* WORK ITEM *
Each line starting at the one that contains "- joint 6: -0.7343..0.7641" and ending at the one that contains "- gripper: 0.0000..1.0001" must be returned exactly, and the rest of the listing is left out.

☆ ☆ ☆

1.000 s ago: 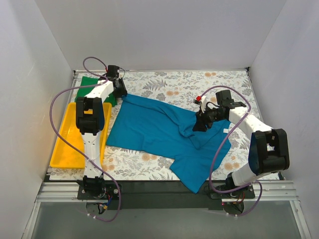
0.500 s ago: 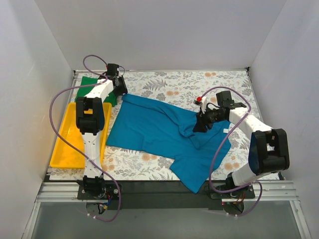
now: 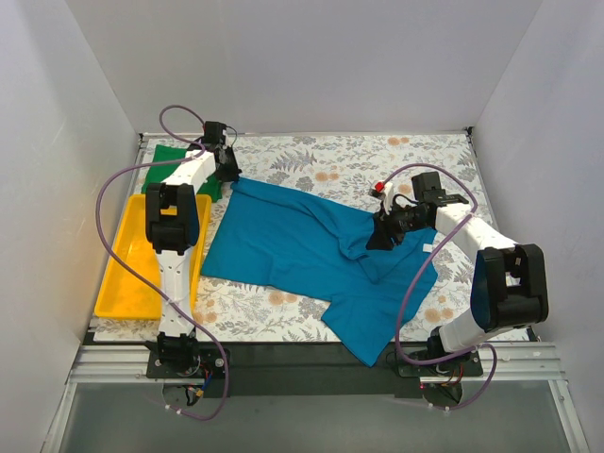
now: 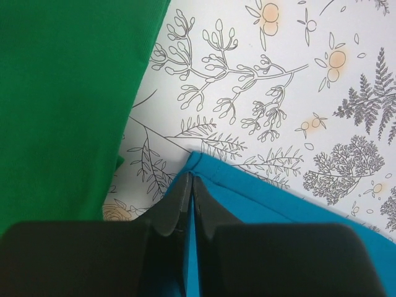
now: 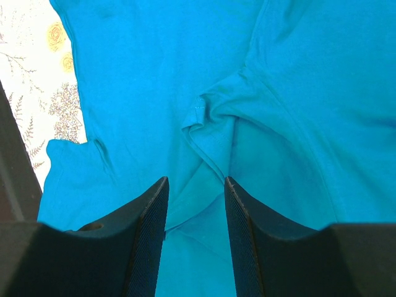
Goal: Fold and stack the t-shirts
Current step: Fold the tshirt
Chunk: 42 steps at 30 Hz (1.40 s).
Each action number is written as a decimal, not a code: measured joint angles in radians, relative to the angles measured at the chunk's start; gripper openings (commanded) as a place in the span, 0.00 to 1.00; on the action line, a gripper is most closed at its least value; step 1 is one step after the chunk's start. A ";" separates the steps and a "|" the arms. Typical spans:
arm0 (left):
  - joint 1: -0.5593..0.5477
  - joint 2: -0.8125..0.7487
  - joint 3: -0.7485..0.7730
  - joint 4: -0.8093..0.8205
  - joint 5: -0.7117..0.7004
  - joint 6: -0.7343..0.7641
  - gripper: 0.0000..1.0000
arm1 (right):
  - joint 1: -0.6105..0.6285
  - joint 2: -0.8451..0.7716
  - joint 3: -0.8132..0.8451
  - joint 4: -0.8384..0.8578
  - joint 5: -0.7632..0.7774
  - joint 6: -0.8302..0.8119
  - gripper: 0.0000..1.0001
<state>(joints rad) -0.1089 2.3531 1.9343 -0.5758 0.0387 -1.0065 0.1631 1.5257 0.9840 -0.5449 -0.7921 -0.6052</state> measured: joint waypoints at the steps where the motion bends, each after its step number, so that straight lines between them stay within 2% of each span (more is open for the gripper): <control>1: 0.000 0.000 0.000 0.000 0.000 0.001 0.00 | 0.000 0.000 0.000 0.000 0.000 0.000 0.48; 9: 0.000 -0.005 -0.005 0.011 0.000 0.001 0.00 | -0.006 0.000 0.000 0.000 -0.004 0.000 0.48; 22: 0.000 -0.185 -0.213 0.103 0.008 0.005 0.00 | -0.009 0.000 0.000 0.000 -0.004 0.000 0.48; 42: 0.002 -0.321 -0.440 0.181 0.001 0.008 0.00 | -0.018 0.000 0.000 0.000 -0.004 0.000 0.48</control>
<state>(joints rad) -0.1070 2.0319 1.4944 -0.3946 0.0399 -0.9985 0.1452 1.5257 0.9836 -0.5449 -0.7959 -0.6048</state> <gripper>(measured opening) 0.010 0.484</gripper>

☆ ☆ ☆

* YOUR RESPONSE *
  - joint 6: -0.7343..0.7641
  - gripper: 0.0000..1.0000
arm1 (right):
  - joint 1: -0.6105..0.6285
  - joint 2: -0.8451..0.7716
  - joint 3: -0.8132..0.8451
  - joint 4: -0.8384..0.8578
  - joint 5: -0.7632..0.7774
  - joint 6: -0.8302..0.8119
  - gripper: 0.0000..1.0001

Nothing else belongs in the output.